> _EXERCISE DESCRIPTION_:
Lines below that hold the word "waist" must be copied in full.
--------------------------------------------------
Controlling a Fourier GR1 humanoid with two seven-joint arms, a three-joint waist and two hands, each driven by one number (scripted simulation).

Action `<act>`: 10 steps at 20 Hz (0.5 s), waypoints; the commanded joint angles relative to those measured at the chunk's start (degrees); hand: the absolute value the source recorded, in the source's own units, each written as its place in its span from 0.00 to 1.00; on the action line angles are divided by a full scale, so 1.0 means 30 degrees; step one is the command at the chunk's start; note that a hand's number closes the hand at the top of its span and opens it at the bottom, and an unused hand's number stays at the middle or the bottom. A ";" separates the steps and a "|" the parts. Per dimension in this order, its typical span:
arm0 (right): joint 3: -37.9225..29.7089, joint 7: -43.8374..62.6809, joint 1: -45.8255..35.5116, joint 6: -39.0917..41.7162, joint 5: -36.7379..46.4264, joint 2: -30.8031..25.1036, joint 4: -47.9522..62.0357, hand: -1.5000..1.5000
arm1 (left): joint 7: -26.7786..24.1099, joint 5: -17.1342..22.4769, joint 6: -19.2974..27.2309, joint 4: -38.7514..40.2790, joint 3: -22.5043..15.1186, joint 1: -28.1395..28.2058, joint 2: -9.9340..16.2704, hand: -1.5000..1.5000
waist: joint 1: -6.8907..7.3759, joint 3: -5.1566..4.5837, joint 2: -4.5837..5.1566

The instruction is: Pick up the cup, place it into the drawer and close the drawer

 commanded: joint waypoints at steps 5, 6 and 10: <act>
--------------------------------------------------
> _TASK RESULT_:
Controlling a Fourier GR1 humanoid with two seven-joint arms, a three-joint waist and two hands, each driven by one number (scripted simulation).
waist: joint 1: -6.8907..7.3759, joint 3: -5.1566..4.5837, joint 2: -4.5837..5.1566

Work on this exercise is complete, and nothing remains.